Now, if you notice, the constant out front can be cancelled out if we manage to factor out $(pi/(2c))^(1/2)$. So, we proceed to simplify terms, to get:

$= cancel(((2c)/(pi))^(1/2)) [(cℏ^2)/(mu)cancel((pi/(2c))^(1/2)) - (ℏ^2c)/(2mu)cancel((pi/(2c))^(1/2)) + k/(8c) cancel((pi/(2c))^(1/2))]$

$= (cℏ^2)/(mu) - (ℏ^2c)/(2mu) + k/(8c)$

So finally, our trial energy is

$=> color(green)(E_phi = (cℏ^2)/(2mu) + k/(8c))$

Sorry, that was a really long process. This is a lot shorter.
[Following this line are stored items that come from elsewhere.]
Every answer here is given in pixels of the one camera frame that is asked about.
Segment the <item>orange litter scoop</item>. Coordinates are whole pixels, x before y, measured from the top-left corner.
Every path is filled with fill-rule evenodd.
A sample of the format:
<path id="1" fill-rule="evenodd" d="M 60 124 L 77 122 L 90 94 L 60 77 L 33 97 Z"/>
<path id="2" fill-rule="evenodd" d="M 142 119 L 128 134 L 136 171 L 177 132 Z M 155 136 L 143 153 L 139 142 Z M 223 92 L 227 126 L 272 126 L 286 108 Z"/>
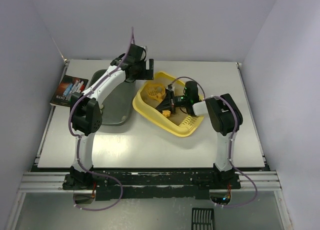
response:
<path id="1" fill-rule="evenodd" d="M 154 108 L 164 99 L 169 98 L 167 89 L 162 83 L 147 83 L 146 85 L 147 97 L 153 101 L 151 104 Z M 170 117 L 170 111 L 159 111 L 166 118 Z"/>

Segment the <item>yellow litter box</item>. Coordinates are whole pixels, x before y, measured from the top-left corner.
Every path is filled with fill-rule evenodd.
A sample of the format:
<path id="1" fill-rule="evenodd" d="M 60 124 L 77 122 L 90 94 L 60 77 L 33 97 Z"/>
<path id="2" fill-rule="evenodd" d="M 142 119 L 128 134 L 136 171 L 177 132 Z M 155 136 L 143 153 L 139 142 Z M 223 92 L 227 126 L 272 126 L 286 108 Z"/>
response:
<path id="1" fill-rule="evenodd" d="M 151 123 L 155 124 L 159 128 L 166 130 L 167 132 L 178 136 L 178 137 L 188 137 L 195 132 L 195 130 L 201 125 L 204 120 L 203 116 L 188 116 L 183 120 L 180 125 L 176 125 L 170 120 L 166 119 L 155 110 L 150 104 L 146 102 L 146 94 L 144 94 L 147 83 L 162 83 L 168 85 L 175 79 L 174 76 L 160 71 L 156 72 L 154 79 L 152 81 L 146 81 L 143 86 L 138 90 L 135 95 L 132 105 L 133 108 L 146 118 Z"/>

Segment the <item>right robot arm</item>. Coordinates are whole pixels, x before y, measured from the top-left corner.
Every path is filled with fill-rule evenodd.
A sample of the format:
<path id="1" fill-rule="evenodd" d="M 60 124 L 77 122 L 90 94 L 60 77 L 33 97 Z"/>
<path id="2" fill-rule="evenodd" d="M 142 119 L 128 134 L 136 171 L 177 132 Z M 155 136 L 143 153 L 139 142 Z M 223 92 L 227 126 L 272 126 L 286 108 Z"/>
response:
<path id="1" fill-rule="evenodd" d="M 217 153 L 213 164 L 213 181 L 225 186 L 237 181 L 233 164 L 234 141 L 243 123 L 242 114 L 230 94 L 200 99 L 200 85 L 196 81 L 185 83 L 182 95 L 174 93 L 173 84 L 166 88 L 156 86 L 155 99 L 159 102 L 156 110 L 165 117 L 176 113 L 176 108 L 185 108 L 189 116 L 208 115 L 214 131 L 217 133 Z"/>

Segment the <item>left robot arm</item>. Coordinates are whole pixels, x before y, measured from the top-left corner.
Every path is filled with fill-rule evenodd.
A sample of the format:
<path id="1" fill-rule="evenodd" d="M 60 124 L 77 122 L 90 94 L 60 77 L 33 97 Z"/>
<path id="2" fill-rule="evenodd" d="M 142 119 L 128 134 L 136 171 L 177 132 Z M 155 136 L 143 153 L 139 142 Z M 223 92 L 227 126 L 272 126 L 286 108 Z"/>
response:
<path id="1" fill-rule="evenodd" d="M 70 99 L 68 129 L 76 138 L 75 157 L 65 176 L 63 189 L 86 189 L 93 185 L 92 151 L 96 132 L 102 125 L 100 106 L 121 83 L 154 78 L 154 60 L 146 60 L 146 47 L 131 43 L 127 52 L 112 60 L 104 74 Z"/>
MINIMIZING THE TRIAL ENERGY AND FINDING C

$(dE_phi)/(dc) = 0 = d/(dc)[ℏ^2/(2mu)c + k/8 1/c]$

$= (ℏ^2)/(2mu) - k/(8c^2)$

So, the value of $c$ that minimizes $E_phi$ is acquired like so:

$(2mu)/(ℏ^2) = (8c^2)/k$

$c^2 = (2kmu)/(8ℏ^2)$

$color(blue)(c = pm1/2 (sqrt(kmu))/ℏ)$

See, this part wasn't so bad. We take the positive $c^2$ root to ensure that $E_phi >= E_0$.
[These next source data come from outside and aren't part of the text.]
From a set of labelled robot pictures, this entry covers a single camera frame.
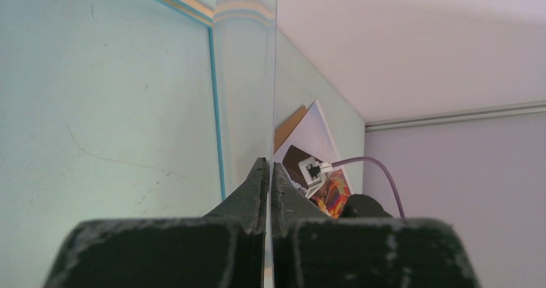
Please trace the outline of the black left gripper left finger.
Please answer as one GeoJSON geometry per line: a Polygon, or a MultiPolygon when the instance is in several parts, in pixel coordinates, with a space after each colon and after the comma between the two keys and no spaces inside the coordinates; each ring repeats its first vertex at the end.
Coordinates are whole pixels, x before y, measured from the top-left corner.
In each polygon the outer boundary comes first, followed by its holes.
{"type": "Polygon", "coordinates": [[[45,287],[261,287],[269,164],[199,218],[117,218],[77,224],[45,287]]]}

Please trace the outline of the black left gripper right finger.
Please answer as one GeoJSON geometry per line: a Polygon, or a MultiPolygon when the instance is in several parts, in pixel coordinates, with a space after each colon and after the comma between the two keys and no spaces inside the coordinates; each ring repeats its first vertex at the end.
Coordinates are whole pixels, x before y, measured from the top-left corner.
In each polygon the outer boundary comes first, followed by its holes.
{"type": "Polygon", "coordinates": [[[280,164],[271,186],[276,287],[478,287],[454,229],[432,218],[322,213],[280,164]]]}

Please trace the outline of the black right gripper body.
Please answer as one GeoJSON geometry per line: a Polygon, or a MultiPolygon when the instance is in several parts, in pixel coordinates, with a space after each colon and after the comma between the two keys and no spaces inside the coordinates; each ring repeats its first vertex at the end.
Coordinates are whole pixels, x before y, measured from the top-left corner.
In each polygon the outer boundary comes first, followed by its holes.
{"type": "Polygon", "coordinates": [[[349,196],[340,218],[391,218],[384,208],[374,198],[368,195],[355,194],[349,196]]]}

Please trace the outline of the hot air balloon photo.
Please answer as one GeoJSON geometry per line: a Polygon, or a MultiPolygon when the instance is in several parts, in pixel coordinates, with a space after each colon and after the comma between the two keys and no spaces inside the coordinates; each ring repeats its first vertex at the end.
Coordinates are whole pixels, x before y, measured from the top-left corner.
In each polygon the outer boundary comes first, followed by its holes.
{"type": "Polygon", "coordinates": [[[273,161],[307,200],[339,218],[352,191],[344,169],[332,165],[341,158],[319,101],[303,106],[279,129],[286,137],[276,143],[273,161]]]}

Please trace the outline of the brown frame backing board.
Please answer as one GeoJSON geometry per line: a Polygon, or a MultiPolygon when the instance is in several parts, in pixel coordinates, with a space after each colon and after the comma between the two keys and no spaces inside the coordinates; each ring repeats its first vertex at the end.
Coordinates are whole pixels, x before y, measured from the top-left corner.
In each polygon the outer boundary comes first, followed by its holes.
{"type": "Polygon", "coordinates": [[[290,134],[295,130],[295,128],[301,122],[306,113],[307,107],[305,105],[300,106],[293,114],[291,114],[291,116],[289,116],[289,118],[287,118],[275,129],[274,153],[288,139],[290,134]]]}

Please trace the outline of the wooden picture frame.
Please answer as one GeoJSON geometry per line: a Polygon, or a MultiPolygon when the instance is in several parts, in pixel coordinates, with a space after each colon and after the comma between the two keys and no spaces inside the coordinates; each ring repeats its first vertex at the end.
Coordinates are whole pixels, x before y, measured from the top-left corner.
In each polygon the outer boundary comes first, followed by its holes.
{"type": "Polygon", "coordinates": [[[154,0],[206,33],[221,197],[273,154],[278,0],[154,0]]]}

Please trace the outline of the aluminium wall rail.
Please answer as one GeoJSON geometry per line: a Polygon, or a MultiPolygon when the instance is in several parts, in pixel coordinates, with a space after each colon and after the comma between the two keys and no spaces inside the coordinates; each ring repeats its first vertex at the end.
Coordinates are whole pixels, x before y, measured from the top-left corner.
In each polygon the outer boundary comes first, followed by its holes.
{"type": "Polygon", "coordinates": [[[515,117],[521,115],[534,115],[541,113],[545,113],[545,101],[534,101],[521,104],[509,104],[490,108],[480,108],[435,115],[426,115],[406,119],[367,122],[365,126],[365,132],[394,130],[400,128],[413,128],[420,126],[432,126],[437,124],[449,124],[483,119],[515,117]]]}
CALCULATING THE TRIAL ENERGY

Finally, when we find what $E_phi$ actually is after we minimize it, we plug $c$ back in to check that $E_phi >= E_0$:

$E_phi = (ℏ^2)/(2mu)(1/2 (sqrt(kmu))/ℏ) + k/8 ((2ℏ)/(sqrt(kmu)))$

$= ℏ/4 sqrt(k/mu) + ℏ/4 sqrt(k/mu)$

$= 1/2 ℏ sqrt(k/mu)$

If you recall from physics, $omega = sqrt(k/m)$ is the angular frequency in terms of the mass $m$. For the harmonic oscillator, it is a two-body problem reduced down to a one-body problem, with a reduced mass $mu = (m_1m_2)/(m_1 + m_2)$.
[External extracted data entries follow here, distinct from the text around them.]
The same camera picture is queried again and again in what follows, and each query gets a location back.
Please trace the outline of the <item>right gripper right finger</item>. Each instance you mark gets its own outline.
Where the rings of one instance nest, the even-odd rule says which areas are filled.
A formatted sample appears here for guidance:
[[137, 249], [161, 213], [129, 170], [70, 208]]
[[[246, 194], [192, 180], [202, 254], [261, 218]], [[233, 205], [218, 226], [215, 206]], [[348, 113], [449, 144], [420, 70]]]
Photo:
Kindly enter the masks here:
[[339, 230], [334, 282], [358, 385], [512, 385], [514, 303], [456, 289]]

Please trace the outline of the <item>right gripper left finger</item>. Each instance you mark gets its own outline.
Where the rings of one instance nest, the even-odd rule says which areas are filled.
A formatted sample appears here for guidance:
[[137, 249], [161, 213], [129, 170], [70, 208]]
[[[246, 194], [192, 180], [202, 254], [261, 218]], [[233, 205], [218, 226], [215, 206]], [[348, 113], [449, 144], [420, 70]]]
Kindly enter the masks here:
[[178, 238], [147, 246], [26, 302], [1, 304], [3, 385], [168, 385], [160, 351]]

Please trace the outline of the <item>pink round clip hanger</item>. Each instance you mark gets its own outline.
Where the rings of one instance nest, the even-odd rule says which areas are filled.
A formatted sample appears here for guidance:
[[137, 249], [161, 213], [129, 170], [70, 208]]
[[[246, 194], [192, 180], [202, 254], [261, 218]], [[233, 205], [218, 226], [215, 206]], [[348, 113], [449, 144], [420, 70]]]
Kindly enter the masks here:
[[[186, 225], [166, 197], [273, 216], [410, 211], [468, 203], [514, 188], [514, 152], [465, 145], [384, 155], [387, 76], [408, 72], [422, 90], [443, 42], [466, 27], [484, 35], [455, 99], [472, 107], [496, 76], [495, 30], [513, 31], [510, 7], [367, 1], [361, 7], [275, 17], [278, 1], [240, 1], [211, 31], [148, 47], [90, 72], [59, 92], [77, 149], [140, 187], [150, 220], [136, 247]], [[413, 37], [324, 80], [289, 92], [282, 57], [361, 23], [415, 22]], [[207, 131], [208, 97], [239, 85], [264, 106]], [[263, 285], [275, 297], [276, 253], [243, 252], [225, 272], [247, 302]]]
So, we still have $omega = sqrt(k/mu)$, where $mu$ stands in for $m$. Therefore:

$color(blue)(E_phi = 1/2ℏomega = 1/2hnu) >= E_0$

Since $E_(upsilon) = ℏomega(upsilon + 1/2)$ for a one-dimensional harmonic oscillator, we have that:

$E_0 = [E_upsilon]|_(upsilon = 0) = 1/2ℏomega = 1/2hnu$,

and we have exactly calculated the ground-state energy. That is, $color(blue)(E_phi = E_0)$. Success!